Medium-range product tankers are still being overvalued says analysis
Saturday, 19 May 2012 | 00:00
A recent climb of newbuilding orders for Medium-Range product tankers (MR2) are beginning to alter market fundamentals, rendering such investments less attractive said the latest report from Mcquilling Services, which raises doubt on the argument of those investing in the sector that the new and fuel efficient vessels will be justified in the long run.First of all, as Mcquilling noted, “there is no doubt the more recent MR tanker orders will further impact the supply overhang of this vessel class. The move by several key players including Kingfish Tankers, Frontline and Alterna Tanker Pacific JV during the first four months of 2012 is seemingly premature. It does, however, provide a platform for the discussion of acquiring fuel-efficient tankers during weak market fundamentals” it mentioned.
Moving further on, Mcquilling Services stated that “MR tanker contracting saw a sharp hike from just 2 deals for 4 vessels during the first four months of 2011 to a whopping 13 deals for 42 ships in the same period in 2012. The majority of these were MR2 vessels, ranging from US $30 to US $36.4 million. The largest contract to date was placed by Kingfish Tankers with OSX Construcao for a reported sum of US $732 million, backed by charters to Petrobras. The deal included 11 x 46,000 dwt vessels which are scheduled to deliver between 2014 and 2017. Trailing slightly behind is Frontline who ordered 6 x 50,000 dwt ships (with an option for an additional 4 ships) at STX Dalian in China for a reported US $35 million per vessel. These are slated for delivery in 2013-2014” the report said.
Furthermore, it added that “investigating hypothesis: New MR vessels with significant fuel savings justify recent acquisition moves – One of the key rationales behind these acquisitions was to capitalize on the relatively low asset prices while benefitting from a more efficient design. It was reported that the new MR2 vessels can each help owners and/or charterers save up to US $3,000 - US $3,500/day in fuel costs. In this exercise, we use an acquisition economics model that is based on our latest assessment of the 5-year time charter rate (High Case) for a MR2 vessel, as well as assuming an average spot rate (Low Case) since 1997 for non-time charter hire periods. We use a 7-year tenor for financing a purchase price of US $37 million (including initial outfitting) at 60% loan-to-value ratio and annual interest rate of 7%, together with a terminal scrap value of US $380/ldt after 20 years of trading” it mentioned.

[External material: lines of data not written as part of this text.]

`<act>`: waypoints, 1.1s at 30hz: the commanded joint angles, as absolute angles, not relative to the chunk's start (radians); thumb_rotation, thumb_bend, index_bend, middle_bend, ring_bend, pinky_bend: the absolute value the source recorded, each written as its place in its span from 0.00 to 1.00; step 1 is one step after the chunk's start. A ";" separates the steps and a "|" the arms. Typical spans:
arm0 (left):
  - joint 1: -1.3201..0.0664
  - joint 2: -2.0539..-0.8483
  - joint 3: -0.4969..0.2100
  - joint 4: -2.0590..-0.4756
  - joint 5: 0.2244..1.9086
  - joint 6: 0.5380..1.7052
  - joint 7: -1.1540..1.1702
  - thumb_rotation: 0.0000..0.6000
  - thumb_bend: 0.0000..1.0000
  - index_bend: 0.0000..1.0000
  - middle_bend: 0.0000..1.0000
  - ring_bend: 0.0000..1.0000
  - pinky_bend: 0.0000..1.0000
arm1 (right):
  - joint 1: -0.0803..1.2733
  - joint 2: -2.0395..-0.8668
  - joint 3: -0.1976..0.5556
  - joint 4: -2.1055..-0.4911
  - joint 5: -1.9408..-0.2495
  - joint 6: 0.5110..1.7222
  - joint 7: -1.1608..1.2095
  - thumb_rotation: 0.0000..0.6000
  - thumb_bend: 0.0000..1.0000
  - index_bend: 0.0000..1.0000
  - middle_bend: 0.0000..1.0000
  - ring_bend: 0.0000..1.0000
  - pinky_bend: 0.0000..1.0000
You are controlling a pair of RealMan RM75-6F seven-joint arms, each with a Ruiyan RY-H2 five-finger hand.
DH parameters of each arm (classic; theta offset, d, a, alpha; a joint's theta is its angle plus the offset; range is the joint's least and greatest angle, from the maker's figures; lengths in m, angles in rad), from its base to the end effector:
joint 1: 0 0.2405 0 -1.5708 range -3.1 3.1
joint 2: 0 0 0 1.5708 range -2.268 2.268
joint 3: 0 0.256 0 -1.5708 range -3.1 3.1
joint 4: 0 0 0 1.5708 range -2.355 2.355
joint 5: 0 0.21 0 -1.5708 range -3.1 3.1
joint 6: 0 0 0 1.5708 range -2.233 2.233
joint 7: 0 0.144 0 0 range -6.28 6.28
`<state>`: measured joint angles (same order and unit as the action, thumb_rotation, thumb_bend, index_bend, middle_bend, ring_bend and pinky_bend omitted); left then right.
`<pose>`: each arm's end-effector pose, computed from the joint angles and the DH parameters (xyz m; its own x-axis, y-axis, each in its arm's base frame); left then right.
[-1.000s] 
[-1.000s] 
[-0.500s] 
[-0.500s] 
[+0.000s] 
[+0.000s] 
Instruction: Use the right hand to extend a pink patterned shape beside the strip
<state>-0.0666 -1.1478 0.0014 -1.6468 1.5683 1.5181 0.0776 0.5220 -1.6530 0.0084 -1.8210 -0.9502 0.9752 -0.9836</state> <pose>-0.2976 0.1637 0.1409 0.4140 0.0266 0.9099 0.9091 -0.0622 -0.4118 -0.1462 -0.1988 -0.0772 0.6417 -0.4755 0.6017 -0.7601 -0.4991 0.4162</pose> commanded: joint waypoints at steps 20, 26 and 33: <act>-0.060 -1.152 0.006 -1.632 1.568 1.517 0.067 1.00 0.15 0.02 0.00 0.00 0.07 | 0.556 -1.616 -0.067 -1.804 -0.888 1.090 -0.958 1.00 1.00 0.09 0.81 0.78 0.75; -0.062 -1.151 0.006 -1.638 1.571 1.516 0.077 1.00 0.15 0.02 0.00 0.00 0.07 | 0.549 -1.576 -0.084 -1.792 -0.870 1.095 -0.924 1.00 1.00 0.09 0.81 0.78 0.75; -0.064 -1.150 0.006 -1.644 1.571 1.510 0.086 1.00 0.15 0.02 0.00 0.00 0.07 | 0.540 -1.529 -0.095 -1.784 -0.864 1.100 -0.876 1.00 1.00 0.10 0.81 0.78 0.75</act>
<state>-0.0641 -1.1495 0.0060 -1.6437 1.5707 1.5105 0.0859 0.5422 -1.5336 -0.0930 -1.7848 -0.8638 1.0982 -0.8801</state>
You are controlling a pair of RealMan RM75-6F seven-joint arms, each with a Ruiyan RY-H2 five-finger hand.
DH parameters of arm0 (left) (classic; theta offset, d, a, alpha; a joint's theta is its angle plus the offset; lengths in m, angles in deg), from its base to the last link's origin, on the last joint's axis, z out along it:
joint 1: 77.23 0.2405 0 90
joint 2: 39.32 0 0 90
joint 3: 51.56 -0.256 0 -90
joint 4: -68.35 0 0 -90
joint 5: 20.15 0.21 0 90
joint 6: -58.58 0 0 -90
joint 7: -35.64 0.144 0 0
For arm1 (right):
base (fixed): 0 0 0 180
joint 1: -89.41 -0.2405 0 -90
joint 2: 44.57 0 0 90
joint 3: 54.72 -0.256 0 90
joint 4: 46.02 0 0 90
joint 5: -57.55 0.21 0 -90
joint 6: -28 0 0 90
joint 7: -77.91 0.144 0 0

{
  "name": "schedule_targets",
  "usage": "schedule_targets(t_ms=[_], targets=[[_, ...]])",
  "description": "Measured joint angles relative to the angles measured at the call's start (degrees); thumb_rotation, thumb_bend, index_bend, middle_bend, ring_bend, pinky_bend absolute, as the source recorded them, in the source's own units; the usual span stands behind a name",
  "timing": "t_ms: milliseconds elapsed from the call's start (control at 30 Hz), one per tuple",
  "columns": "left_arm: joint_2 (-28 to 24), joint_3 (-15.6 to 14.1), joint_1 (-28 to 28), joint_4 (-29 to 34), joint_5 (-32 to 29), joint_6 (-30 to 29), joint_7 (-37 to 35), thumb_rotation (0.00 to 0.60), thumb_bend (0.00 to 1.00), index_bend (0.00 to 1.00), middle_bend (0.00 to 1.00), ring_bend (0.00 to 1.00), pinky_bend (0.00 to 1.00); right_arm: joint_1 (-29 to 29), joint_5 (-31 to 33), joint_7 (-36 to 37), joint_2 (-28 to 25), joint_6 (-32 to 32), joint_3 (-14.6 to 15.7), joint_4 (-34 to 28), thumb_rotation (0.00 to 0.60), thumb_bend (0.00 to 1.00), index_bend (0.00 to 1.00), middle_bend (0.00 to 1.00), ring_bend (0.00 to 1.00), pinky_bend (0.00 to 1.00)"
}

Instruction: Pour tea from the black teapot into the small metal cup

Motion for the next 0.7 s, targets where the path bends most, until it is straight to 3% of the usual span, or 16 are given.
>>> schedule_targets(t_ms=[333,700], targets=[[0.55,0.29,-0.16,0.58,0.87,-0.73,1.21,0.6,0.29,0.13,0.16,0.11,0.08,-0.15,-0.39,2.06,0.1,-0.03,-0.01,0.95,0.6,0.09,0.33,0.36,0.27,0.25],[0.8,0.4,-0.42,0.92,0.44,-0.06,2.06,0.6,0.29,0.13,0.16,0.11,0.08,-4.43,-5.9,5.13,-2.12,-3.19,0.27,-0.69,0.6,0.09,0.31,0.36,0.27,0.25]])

Following is the US-based analyst’s exercise in full detail:
CHARTERER’S PERSPECTIVE: The results of the acquisition analysis from the charterer’s perspective yield a US $11.99/MT delivered cost assuming spot freight ratios and a US $14.29/MT delivered cost assuming a 5-year period charter on an average existing MR2 vessel. To produce these same delivered cost economics, after factoring in the fuel savings for the new generational MR2 vessels, a charter could tentatively pay between US $15,400/day and US $20,900/day OWNER’S PERSPECTIVE: Net present value of the project in a weak market High Case: If a charterer pays US $20,900/day of 5-year time charter hire to an owner throughout a 20-year lifecycle of a new MR2, the net present value of the acquisition to the owner is approximately US $3.8 million. Low Case: If a charterer pays US $15,400/day of spot time charter earnings equivalent to an owner throughout 20 useful years of a new MR2, the net present value of the acquisition to the owner is estimated to be negative US $13.4 million. That is to say, unless the owner is able to secure an average of US $20,900/day of time charter hire throughout the operating life of the new MR2, the acquisition model does not support purchase of the vessel for US $37 million based on the assumed financing available in the market.
OWNER’S PERSPECTIVE: Maximum acquisition price to maintain equity return of 10% for 20 useful years of New MR2 Low Case: Assuming the owner is likely to receive an average hire revenue of US $15,400/day throughout 20 operating years of the new MR2, the project yields zero net present value or breakeven only if acquisition price was reduced to US $22.8 million. Or alternatively, the owner must be able to pay at least 63% in equity for each MR2 purchased at US $37 million, since a cap of only US $13.7 million is to be financed to ensure 10% annual return to equity for a 20-year project.
As a conclusion, the above model “suggests that asset prices are still overvalued based on our market outlook, even with fuel-efficient designs considered. Unless the owner is willing to accept a return on equity lower than 10%, the asset will most likely not be an attractive option. An average reduction of 39% in current acquisition price to US$22.8 million is required to make at least 10% annual return on equity, or the owner must be prepared to put in 63% equity upfront for each purchase at current price level. This uptick in newbuilding contracting, together with the recent revival of several Atlantic Basin refineries could pressure regional product imbalances and tonnage availability could rise. We foresee that asset prices could correct further downwards correspondingly” concluded the report.